» **Task to complete**
Set down again exactly the lines of the listing below that fall between the line holding "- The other" and the line holding "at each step", inclusive.

» **Data records**
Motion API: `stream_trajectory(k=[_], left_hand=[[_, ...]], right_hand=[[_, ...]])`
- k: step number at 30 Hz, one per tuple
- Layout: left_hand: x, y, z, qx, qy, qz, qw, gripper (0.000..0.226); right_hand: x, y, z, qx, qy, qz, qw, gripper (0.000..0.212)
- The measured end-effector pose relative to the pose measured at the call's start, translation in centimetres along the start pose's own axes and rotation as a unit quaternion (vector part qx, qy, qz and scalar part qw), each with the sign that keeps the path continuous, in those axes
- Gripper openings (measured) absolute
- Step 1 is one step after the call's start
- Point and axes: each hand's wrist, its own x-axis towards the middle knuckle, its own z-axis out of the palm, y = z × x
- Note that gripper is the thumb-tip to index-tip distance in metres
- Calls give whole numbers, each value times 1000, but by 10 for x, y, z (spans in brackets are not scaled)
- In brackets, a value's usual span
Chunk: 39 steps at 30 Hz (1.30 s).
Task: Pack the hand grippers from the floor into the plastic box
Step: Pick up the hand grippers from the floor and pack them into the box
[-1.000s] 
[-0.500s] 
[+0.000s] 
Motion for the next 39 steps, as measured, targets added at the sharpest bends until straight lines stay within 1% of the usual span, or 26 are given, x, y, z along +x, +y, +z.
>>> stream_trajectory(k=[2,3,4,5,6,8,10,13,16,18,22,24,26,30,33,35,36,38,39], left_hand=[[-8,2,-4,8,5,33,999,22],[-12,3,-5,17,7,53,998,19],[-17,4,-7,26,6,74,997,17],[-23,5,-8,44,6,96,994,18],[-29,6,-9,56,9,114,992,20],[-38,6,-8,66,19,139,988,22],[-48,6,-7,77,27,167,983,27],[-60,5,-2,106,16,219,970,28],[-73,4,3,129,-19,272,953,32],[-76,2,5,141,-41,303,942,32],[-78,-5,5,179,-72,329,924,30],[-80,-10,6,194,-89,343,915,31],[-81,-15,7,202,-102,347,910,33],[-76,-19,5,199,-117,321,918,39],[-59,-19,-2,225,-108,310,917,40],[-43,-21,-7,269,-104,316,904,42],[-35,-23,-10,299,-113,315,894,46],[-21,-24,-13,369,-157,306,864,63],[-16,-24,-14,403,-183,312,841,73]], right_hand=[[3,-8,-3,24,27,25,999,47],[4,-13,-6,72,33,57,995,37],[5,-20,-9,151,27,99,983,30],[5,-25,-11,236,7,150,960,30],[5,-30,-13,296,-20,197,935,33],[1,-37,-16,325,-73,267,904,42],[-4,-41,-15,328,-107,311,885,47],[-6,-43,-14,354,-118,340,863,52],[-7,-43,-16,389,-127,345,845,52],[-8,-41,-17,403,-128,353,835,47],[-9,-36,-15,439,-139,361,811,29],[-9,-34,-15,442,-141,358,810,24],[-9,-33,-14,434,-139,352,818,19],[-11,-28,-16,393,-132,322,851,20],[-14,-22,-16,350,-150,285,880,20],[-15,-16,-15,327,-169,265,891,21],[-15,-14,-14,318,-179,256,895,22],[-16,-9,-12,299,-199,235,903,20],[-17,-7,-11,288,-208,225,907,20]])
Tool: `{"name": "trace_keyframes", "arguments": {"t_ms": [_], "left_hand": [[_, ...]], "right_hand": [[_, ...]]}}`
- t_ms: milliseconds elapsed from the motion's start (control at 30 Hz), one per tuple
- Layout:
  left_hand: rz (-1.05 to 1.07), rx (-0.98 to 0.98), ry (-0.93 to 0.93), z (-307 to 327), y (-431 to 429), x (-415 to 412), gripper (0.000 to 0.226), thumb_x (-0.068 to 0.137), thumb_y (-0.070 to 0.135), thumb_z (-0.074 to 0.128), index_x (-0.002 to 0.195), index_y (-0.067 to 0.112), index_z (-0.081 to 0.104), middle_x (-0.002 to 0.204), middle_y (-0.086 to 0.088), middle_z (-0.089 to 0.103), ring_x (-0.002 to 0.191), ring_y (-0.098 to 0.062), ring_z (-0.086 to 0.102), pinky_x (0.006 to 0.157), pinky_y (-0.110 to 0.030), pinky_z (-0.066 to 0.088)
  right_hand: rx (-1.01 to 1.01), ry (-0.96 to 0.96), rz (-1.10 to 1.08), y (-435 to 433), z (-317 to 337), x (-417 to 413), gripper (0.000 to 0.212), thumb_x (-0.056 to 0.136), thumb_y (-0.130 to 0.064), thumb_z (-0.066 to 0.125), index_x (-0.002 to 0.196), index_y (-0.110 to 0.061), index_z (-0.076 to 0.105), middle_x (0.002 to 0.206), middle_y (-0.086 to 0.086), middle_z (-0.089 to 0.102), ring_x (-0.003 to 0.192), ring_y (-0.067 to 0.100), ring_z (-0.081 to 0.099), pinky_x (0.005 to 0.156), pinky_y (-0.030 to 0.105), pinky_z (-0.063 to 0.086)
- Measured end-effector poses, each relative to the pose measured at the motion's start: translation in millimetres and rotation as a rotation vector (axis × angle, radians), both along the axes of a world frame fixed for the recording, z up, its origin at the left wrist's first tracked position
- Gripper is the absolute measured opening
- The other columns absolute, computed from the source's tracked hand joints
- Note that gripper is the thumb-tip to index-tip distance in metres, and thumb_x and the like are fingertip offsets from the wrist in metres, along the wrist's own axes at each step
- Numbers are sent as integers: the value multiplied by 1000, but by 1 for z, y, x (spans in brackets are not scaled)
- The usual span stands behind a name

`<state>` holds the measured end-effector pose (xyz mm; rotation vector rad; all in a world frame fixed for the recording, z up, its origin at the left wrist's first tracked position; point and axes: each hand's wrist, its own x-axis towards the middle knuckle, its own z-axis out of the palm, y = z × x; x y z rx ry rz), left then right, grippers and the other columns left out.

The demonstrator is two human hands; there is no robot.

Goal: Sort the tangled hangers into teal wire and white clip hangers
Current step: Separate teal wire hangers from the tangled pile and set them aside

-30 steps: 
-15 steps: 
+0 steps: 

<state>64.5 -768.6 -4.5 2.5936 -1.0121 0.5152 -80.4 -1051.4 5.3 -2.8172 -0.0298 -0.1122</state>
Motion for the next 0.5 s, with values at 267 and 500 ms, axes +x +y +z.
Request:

» **Solved problem**
- The other columns absolute, computed from the source's tracked hand joints
- Note that gripper is the thumb-tip to index-tip distance in metres, and thumb_x and the like are fingertip offsets from the wrist in metres, along the wrist's own axes at each step

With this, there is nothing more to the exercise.